Activity: Please output every record below exactly as written, leaving out any pictures.

Input:
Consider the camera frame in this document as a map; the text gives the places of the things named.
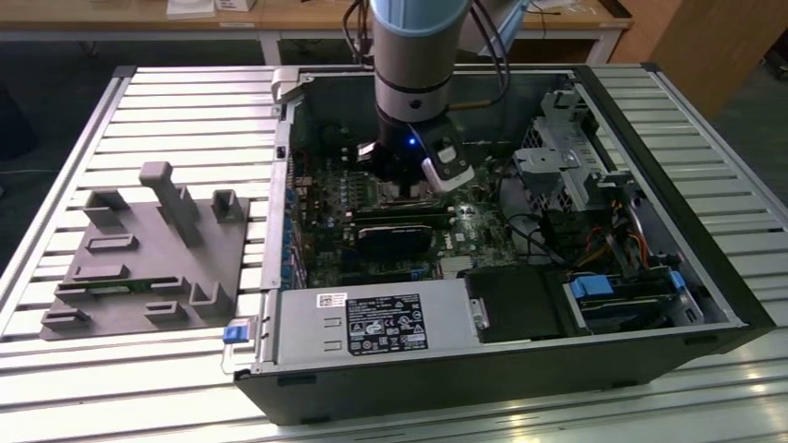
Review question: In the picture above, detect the wooden desk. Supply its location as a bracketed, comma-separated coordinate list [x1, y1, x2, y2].
[0, 0, 635, 66]

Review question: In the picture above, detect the green RAM stick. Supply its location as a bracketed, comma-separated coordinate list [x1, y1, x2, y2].
[83, 281, 155, 294]

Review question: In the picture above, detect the black power cable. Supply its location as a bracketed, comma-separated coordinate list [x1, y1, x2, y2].
[502, 210, 571, 269]

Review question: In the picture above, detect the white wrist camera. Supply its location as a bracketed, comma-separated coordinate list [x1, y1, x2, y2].
[421, 136, 477, 193]

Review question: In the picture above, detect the black drive bay cover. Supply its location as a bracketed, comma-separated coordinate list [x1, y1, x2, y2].
[461, 266, 593, 345]

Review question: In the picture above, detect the white paper stack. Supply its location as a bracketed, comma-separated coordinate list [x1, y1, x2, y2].
[166, 0, 218, 20]

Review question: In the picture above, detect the metal drive cage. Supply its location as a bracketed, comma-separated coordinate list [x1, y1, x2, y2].
[511, 90, 635, 213]

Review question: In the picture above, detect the black rear case fan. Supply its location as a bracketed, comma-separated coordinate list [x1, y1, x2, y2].
[314, 120, 350, 162]

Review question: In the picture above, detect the green motherboard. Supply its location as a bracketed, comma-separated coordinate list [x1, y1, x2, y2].
[289, 146, 531, 287]

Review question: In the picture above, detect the grey parts rack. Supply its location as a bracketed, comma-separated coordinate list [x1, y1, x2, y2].
[38, 161, 253, 341]

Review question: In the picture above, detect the black RAM stick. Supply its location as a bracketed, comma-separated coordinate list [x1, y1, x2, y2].
[357, 205, 457, 219]
[353, 212, 451, 228]

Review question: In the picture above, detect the black cable with copper spring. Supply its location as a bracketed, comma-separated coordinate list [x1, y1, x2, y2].
[447, 0, 514, 112]

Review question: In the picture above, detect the silver chipset heat sink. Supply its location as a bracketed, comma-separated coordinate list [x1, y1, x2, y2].
[442, 257, 475, 278]

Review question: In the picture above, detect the silver power supply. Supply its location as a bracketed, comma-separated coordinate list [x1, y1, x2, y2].
[262, 279, 489, 365]

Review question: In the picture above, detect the coloured wire bundle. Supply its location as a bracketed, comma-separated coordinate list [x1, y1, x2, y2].
[578, 221, 654, 269]

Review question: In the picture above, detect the black PC case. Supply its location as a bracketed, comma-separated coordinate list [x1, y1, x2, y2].
[231, 63, 779, 426]

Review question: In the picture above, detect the hard disk in blue carrier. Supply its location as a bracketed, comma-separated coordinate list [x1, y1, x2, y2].
[566, 269, 691, 333]

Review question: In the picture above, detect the black graphics card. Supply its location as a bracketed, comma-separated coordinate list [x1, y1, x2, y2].
[355, 222, 433, 257]

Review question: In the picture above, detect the CPU socket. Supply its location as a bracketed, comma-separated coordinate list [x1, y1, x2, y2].
[374, 177, 445, 207]

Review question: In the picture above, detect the silver case handle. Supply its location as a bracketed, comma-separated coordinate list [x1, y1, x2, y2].
[270, 66, 310, 102]

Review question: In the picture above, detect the wooden cabinet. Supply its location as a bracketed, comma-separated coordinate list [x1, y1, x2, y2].
[609, 0, 788, 122]

Written reply:
Consider the camera frame in this document as a map; the text gives the places of the things named.
Review question: In the picture above, detect the wooden desk. Supply its location as a bracketed, comma-separated coordinate list [x1, y1, x2, y2].
[0, 0, 635, 66]

Review question: In the picture above, detect the green RAM stick. Supply its location as a bracketed, comma-separated coordinate list [x1, y1, x2, y2].
[83, 281, 155, 294]

Review question: In the picture above, detect the black power cable. Supply its location as a bracketed, comma-separated coordinate list [x1, y1, x2, y2].
[502, 210, 571, 269]

Review question: In the picture above, detect the white wrist camera. Supply its location as a bracketed, comma-separated coordinate list [x1, y1, x2, y2].
[421, 136, 477, 193]

Review question: In the picture above, detect the black drive bay cover. Supply its location as a bracketed, comma-separated coordinate list [x1, y1, x2, y2].
[461, 266, 593, 345]

Review question: In the picture above, detect the white paper stack. Supply its location as a bracketed, comma-separated coordinate list [x1, y1, x2, y2].
[166, 0, 218, 20]

Review question: In the picture above, detect the metal drive cage. Supply its location as a bracketed, comma-separated coordinate list [x1, y1, x2, y2].
[511, 90, 635, 213]

Review question: In the picture above, detect the black rear case fan. Supply its location as a bracketed, comma-separated coordinate list [x1, y1, x2, y2].
[314, 120, 350, 162]

Review question: In the picture above, detect the green motherboard. Supply its location as a bracketed, comma-separated coordinate list [x1, y1, x2, y2].
[289, 146, 531, 287]

Review question: In the picture above, detect the grey parts rack. Supply its location as a bracketed, comma-separated coordinate list [x1, y1, x2, y2].
[38, 161, 253, 341]

Review question: In the picture above, detect the black RAM stick. Supply its location as a bracketed, comma-separated coordinate list [x1, y1, x2, y2].
[357, 205, 457, 219]
[353, 212, 451, 228]

Review question: In the picture above, detect the black cable with copper spring. Supply its location as a bracketed, comma-separated coordinate list [x1, y1, x2, y2].
[447, 0, 514, 112]

Review question: In the picture above, detect the silver chipset heat sink. Supply its location as a bracketed, comma-separated coordinate list [x1, y1, x2, y2].
[442, 257, 475, 278]

Review question: In the picture above, detect the silver power supply. Supply its location as a bracketed, comma-separated coordinate list [x1, y1, x2, y2].
[262, 279, 489, 365]

Review question: In the picture above, detect the coloured wire bundle. Supply its location as a bracketed, comma-separated coordinate list [x1, y1, x2, y2].
[578, 221, 654, 269]

Review question: In the picture above, detect the black PC case. Supply its location as a bracketed, comma-separated coordinate list [x1, y1, x2, y2].
[231, 63, 779, 426]

Review question: In the picture above, detect the hard disk in blue carrier. Supply its location as a bracketed, comma-separated coordinate list [x1, y1, x2, y2].
[566, 269, 691, 333]

Review question: In the picture above, detect the black graphics card. Supply its location as a bracketed, comma-separated coordinate list [x1, y1, x2, y2].
[355, 222, 433, 257]

Review question: In the picture above, detect the CPU socket. Supply its location as a bracketed, comma-separated coordinate list [x1, y1, x2, y2].
[374, 177, 445, 207]

Review question: In the picture above, detect the silver case handle. Supply its location as a bracketed, comma-separated coordinate list [x1, y1, x2, y2].
[270, 66, 310, 102]

Review question: In the picture above, detect the wooden cabinet. Supply its location as a bracketed, comma-separated coordinate list [x1, y1, x2, y2].
[609, 0, 788, 122]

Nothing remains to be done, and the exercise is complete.